Она отпускала меня, отпускала медленно, я даже чувствовал, как отсоединяюсь от нее, узы-нити тянулись, тоньшали, истончались, обрывались. Что-то отслаивалось, процесс этот был мучительный, боль пронизывала, но то была уже боль излечения. Сколько раз я вскакивал на коня, чтобы умчаться вдаль, а возвращался, долгим поцелуем припадал к устам, вновь вскакивал в седло и вновь возвращался, пока все же однажды не ускакал насовсем.
Она отпускала меня, хотя я и понимал, что каждая женщина хочет видеть мужчину, который ей дорог, — рядом. Пусть бы сидел он на скамеечке и держал на руках моток шерсти, которую она прядет или вяжет; пусть бы чувствовала она тепло его руки и слышала иногда голос — голос любви; пусть бы ночами, внезапно пробуждаясь от тревожного сна, могла она прислониться к любимому, бессознательно омыться любовью своею и вновь уснуть. И пусть он уходит, только бы знала она, что вернется, что не может он не вернуться именно к ней.
Самые худшие, эгоцентричные женщины, всегда восклицают: «Мое!». Самые лучшие шепчут: «Жду!». И не было бы без этого любви. Я жду тебя. Жди меня. Великий смысл постоянства, к которому всегда стремится любовь. И она, моя женщина из сада, сказала на прощанье: «Я буду ждать...» Вопросительный оттенок уловил я в этих словах, но предпочел не заметить.
Расставаясь, подарила она мне ковер, вытканный ею за месяцы нашей любви.

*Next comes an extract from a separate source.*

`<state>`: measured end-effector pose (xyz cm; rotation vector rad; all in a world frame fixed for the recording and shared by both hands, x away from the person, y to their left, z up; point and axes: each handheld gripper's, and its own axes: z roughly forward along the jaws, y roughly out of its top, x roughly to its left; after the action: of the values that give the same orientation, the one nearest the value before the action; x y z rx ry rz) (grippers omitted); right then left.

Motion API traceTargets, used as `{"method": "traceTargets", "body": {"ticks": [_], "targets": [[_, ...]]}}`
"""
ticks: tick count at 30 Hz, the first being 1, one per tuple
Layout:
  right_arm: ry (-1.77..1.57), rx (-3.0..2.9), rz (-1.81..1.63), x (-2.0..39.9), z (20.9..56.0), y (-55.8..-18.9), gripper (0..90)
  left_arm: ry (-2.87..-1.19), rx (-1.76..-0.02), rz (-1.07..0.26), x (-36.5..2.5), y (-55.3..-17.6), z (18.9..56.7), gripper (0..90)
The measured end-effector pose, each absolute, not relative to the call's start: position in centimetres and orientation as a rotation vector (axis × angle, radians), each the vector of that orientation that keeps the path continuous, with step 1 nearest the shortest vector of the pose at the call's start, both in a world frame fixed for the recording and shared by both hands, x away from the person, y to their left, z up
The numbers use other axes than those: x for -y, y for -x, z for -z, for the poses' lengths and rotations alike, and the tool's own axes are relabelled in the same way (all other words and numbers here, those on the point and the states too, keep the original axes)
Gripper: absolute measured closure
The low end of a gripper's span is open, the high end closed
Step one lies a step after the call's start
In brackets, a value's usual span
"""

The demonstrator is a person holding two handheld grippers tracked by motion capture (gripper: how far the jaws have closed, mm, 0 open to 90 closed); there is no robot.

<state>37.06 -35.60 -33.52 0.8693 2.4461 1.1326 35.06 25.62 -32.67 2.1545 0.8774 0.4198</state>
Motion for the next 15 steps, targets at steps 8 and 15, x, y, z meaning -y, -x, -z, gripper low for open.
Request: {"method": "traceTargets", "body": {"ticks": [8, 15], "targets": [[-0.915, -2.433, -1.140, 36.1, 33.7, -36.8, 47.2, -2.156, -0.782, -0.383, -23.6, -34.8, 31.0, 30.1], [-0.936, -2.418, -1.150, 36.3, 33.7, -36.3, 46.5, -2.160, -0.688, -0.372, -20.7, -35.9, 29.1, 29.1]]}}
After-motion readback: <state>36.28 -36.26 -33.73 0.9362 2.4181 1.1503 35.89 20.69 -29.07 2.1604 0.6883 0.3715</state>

— Ни о чем не прошу, — сказала, — лишь об одном: где бы ни был, с кем бы ни был, пусть ковер висит у твоей постели. Не клянись в любви, а в этом поклянись.
В любви я и клясться бы не стал, я суеверен и очень серьезно отношусь ко всем клятвам, предсказаниям и приметам, но о ковре поклялся с легкой душой, ковер — вещь неодушевленная.
Ковер был легкий и занимал ничтожное место в моем дорожном мешке.
— Из чего ты его соткала? — поразился я.
— Из любви, — ответила она серьезно и печально. И вот уже, вся в белом, с цветком в каштановых волосах, стояла она у калитки, а я уносился стрелой...
К вечеру следующего дня прискакал я к домику лесника и попросился на ночлег. Хозяин — высоченный, худой, с маленькими беспокойными глазами, похожий на Кащея бессмертного, отвел мне комнату, и я попросил разрешения повесить ковер.
Мы пили с хозяином легкое, пахнущее малиной и клубникой, вино и разговаривали о лесе, о странном желании, время от времени одолевающем человека, — поискать свою волю. Среди разговора послышалось мне, будто где-то в доме, в лесу ли зазвучала и оборвалась песня, я вопросительно взглянул на лесника, но его маленькие глаза метнулись по комнате, и я понял, что не надо его спрашивать ни о чем.Ночью гремела гроза. Я уснул под шум ливня, тяжело падавшего на землю, и вновь оказался в нашем саду, ощущал его благоухание, обнимал любимую. И никуда не уезжал. Сон был такой явственный, что, казалось, мог я потрогать каждую травиночку и рассмотреть каждую черточку тела моей лю бимой. Под утро ушла она, сад стал отдаляться, исчезать, застывать. Я проснулся утомленный и освеженный одновременно, как всегда бывает после ночи любви. И еще вспомнилось, как бы из другого сна. другой яви. Женская фигура, простиравшая ко мне руки и произносившая: «Останься! Останься! Не уходи!» Лица я не запомнил.Весь день ходил я в каком-то дурмане. Лесник был в разъездах, но к обеду на столе ждал нас свежий красный борщ, пельмени и тончайшие слегка подрумянившиеся блины. Ничего подобного самая искусная мужская рука не могла бы сделать. Я сказал о том хозяину.